• _Your task_:
Filter task. Return each line of the material that holds the string "cable".

• _Material shown_:
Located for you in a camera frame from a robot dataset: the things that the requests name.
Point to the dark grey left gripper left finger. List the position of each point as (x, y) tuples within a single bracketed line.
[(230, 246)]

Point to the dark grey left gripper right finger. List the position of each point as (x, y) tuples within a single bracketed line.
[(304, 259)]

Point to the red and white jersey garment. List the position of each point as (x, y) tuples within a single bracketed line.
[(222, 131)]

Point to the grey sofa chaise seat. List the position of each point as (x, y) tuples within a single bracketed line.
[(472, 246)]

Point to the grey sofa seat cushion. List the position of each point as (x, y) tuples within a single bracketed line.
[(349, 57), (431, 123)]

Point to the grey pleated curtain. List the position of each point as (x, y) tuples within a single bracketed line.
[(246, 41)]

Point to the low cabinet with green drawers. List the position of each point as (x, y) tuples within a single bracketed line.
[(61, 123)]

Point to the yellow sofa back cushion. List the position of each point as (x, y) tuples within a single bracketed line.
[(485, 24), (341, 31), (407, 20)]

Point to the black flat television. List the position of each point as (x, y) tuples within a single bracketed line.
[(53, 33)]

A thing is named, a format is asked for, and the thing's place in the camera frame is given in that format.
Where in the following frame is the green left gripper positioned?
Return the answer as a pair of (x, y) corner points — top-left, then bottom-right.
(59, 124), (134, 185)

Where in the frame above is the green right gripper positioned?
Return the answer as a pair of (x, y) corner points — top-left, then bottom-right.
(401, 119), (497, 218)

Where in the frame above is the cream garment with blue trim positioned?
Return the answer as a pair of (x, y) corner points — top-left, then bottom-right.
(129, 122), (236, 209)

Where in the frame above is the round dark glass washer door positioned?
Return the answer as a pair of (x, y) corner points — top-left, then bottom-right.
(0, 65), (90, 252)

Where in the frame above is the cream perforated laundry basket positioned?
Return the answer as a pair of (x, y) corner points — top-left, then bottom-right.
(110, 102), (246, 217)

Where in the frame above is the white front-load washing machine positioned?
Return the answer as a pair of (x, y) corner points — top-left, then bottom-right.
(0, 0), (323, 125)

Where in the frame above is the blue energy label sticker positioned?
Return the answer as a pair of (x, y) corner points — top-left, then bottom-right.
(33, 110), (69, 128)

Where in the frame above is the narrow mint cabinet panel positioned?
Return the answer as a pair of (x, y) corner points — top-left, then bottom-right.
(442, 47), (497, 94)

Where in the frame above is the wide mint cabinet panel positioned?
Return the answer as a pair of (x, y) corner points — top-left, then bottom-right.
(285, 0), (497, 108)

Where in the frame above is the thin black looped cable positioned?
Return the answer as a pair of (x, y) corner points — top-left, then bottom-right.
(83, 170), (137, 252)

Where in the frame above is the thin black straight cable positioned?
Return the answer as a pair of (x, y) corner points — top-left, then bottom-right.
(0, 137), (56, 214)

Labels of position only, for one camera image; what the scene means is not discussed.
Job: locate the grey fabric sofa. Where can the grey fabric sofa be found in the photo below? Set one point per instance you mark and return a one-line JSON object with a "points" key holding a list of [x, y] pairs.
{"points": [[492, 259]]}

• _Answer space_:
Where in the frame above is the thin black looped cable positioned?
Where in the frame above is the thin black straight cable positioned?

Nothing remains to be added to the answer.